→ **STORED DATA**
--*--
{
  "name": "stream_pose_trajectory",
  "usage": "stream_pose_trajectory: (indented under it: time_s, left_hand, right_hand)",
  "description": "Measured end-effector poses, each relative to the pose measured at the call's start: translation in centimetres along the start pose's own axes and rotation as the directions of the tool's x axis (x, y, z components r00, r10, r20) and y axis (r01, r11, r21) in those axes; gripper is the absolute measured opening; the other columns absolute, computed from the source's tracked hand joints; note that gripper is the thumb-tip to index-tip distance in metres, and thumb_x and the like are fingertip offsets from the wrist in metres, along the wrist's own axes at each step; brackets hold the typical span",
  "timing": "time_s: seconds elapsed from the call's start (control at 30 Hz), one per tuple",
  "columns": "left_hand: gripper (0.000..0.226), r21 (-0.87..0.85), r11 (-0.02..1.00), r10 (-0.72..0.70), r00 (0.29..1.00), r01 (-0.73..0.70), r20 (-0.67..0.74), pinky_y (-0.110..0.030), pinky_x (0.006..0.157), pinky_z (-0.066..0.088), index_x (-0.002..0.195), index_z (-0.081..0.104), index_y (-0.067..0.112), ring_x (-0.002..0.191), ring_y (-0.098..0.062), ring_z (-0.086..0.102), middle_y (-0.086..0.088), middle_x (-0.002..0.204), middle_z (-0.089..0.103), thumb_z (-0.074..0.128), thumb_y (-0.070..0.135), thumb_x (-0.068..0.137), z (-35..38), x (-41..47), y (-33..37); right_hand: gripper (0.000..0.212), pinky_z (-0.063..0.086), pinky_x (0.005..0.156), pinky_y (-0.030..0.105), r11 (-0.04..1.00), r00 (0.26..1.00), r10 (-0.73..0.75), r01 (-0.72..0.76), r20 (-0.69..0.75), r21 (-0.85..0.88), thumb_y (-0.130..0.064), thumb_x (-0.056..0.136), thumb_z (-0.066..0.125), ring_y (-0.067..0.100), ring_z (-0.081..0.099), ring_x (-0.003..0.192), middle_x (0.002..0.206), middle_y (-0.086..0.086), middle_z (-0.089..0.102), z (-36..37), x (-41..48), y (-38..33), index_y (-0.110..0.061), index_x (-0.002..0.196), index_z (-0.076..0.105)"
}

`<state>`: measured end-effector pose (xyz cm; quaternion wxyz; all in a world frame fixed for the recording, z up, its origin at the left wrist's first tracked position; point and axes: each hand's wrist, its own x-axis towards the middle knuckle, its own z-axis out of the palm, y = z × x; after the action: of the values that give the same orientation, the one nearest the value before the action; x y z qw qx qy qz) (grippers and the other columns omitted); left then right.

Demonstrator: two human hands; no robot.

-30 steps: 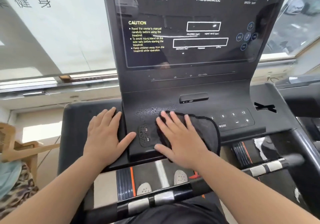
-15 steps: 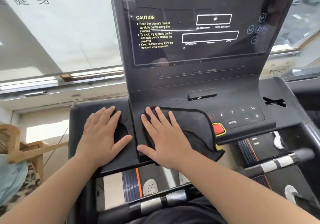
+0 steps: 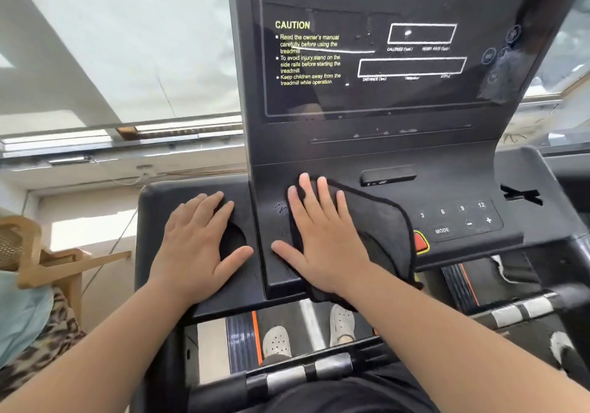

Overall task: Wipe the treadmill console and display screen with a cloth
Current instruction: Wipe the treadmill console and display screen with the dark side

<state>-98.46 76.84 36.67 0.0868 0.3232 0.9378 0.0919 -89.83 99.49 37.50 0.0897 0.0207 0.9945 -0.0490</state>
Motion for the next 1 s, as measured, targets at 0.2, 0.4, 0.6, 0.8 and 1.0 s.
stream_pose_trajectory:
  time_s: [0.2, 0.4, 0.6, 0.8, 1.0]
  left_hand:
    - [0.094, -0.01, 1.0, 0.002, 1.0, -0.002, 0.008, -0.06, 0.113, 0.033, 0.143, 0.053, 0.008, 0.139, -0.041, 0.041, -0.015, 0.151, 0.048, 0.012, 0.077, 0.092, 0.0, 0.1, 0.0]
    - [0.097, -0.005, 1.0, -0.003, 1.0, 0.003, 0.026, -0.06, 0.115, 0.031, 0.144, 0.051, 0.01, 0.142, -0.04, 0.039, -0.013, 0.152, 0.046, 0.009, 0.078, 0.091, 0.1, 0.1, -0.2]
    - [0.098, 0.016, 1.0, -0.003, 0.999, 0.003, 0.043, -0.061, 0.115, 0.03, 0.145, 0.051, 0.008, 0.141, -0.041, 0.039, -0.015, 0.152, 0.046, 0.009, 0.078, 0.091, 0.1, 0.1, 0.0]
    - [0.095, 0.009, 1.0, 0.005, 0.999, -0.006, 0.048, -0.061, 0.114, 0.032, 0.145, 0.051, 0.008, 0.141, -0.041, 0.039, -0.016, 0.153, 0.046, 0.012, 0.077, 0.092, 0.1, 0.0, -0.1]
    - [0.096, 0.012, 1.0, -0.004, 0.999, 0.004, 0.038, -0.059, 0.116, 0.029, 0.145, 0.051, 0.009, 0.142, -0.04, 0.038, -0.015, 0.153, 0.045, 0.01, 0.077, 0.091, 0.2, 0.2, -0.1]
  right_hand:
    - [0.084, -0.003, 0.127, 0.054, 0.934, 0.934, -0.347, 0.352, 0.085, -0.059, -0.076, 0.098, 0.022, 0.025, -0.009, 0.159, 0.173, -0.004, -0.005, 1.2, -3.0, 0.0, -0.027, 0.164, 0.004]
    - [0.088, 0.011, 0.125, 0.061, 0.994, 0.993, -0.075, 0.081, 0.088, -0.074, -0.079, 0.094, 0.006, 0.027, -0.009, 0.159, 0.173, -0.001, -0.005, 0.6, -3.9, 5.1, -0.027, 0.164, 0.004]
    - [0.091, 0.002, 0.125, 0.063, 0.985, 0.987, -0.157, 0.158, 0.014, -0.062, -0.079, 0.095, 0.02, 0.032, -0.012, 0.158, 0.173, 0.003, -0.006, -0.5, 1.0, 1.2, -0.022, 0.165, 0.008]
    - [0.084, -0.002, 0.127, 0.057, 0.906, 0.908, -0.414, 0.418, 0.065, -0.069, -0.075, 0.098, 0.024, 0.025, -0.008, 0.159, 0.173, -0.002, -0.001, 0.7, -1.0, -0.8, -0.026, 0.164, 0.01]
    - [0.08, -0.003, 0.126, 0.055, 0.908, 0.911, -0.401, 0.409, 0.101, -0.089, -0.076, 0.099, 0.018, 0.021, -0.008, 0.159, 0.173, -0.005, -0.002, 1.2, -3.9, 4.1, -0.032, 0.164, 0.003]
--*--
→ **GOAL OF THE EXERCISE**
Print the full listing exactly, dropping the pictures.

→ **ANSWER TO THIS PROBLEM**
{
  "name": "stream_pose_trajectory",
  "usage": "stream_pose_trajectory: (indented under it: time_s, left_hand, right_hand)",
  "description": "Measured end-effector poses, each relative to the pose measured at the call's start: translation in centimetres along the start pose's own axes and rotation as the directions of the tool's x axis (x, y, z components r00, r10, r20) and y axis (r01, r11, r21) in those axes; gripper is the absolute measured opening; the other columns absolute, computed from the source's tracked hand joints; note that gripper is the thumb-tip to index-tip distance in metres, and thumb_x and the like are fingertip offsets from the wrist in metres, along the wrist's own axes at each step; brackets hold the typical span",
  "timing": "time_s: seconds elapsed from the call's start (control at 30 Hz), one per tuple",
  "columns": "left_hand: gripper (0.000..0.226), r21 (-0.87..0.85), r11 (-0.02..1.00), r10 (-0.72..0.70), r00 (0.29..1.00), r01 (-0.73..0.70), r20 (-0.67..0.74), pinky_y (-0.110..0.030), pinky_x (0.006..0.157), pinky_z (-0.066..0.088), index_x (-0.002..0.195), index_z (-0.081..0.104), index_y (-0.067..0.112), ring_x (-0.002..0.191), ring_y (-0.098..0.062), ring_z (-0.086..0.102), middle_y (-0.086..0.088), middle_x (-0.002..0.204), middle_z (-0.089..0.103), thumb_z (-0.074..0.128), thumb_y (-0.070..0.135), thumb_x (-0.068..0.137), z (-35..38), x (-41..47), y (-33..37); right_hand: gripper (0.000..0.212), pinky_z (-0.063..0.086), pinky_x (0.005..0.156), pinky_y (-0.030..0.105), r11 (-0.04..1.00), r00 (0.26..1.00), r10 (-0.73..0.75), r01 (-0.72..0.76), r20 (-0.69..0.75), r21 (-0.85..0.88), thumb_y (-0.130..0.064), thumb_x (-0.056..0.136), thumb_z (-0.066..0.125), ring_y (-0.067..0.100), ring_z (-0.081..0.099), ring_x (-0.003..0.192), middle_x (0.002..0.206), middle_y (-0.086..0.086), middle_z (-0.089..0.102), z (-36..37), x (-41..48), y (-38..33), index_y (-0.110..0.061), index_x (-0.002..0.196), index_z (-0.076..0.105)"
}

`<state>`: measured end-effector pose (xyz cm; quaternion wxyz; all in a world frame fixed for the recording, z up, its origin at the left wrist's first tracked position; point and axes: each hand's wrist, its own x-axis towards the middle knuckle, its own z-axis out of the palm, y = z × x; after the action: of the values that give the same orientation, the one nearest the value before the action; x y z qw qx qy qz) (grippers and the other columns omitted); left then right.

Demonstrator: two human hands; no robot.

-30 steps: 
-15 steps: 
+0 steps: 

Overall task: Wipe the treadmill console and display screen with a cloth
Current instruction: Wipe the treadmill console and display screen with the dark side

<state>-98.46 76.84 36.67 0.0868 0.3232 0.9378 0.0919 -89.83 99.49 37.50 0.0897 0.0207 0.9945 -0.0490</state>
Motion for the next 1 s, as measured, targets at 0.2, 0.4, 0.6, 0.8 and 1.0 s.
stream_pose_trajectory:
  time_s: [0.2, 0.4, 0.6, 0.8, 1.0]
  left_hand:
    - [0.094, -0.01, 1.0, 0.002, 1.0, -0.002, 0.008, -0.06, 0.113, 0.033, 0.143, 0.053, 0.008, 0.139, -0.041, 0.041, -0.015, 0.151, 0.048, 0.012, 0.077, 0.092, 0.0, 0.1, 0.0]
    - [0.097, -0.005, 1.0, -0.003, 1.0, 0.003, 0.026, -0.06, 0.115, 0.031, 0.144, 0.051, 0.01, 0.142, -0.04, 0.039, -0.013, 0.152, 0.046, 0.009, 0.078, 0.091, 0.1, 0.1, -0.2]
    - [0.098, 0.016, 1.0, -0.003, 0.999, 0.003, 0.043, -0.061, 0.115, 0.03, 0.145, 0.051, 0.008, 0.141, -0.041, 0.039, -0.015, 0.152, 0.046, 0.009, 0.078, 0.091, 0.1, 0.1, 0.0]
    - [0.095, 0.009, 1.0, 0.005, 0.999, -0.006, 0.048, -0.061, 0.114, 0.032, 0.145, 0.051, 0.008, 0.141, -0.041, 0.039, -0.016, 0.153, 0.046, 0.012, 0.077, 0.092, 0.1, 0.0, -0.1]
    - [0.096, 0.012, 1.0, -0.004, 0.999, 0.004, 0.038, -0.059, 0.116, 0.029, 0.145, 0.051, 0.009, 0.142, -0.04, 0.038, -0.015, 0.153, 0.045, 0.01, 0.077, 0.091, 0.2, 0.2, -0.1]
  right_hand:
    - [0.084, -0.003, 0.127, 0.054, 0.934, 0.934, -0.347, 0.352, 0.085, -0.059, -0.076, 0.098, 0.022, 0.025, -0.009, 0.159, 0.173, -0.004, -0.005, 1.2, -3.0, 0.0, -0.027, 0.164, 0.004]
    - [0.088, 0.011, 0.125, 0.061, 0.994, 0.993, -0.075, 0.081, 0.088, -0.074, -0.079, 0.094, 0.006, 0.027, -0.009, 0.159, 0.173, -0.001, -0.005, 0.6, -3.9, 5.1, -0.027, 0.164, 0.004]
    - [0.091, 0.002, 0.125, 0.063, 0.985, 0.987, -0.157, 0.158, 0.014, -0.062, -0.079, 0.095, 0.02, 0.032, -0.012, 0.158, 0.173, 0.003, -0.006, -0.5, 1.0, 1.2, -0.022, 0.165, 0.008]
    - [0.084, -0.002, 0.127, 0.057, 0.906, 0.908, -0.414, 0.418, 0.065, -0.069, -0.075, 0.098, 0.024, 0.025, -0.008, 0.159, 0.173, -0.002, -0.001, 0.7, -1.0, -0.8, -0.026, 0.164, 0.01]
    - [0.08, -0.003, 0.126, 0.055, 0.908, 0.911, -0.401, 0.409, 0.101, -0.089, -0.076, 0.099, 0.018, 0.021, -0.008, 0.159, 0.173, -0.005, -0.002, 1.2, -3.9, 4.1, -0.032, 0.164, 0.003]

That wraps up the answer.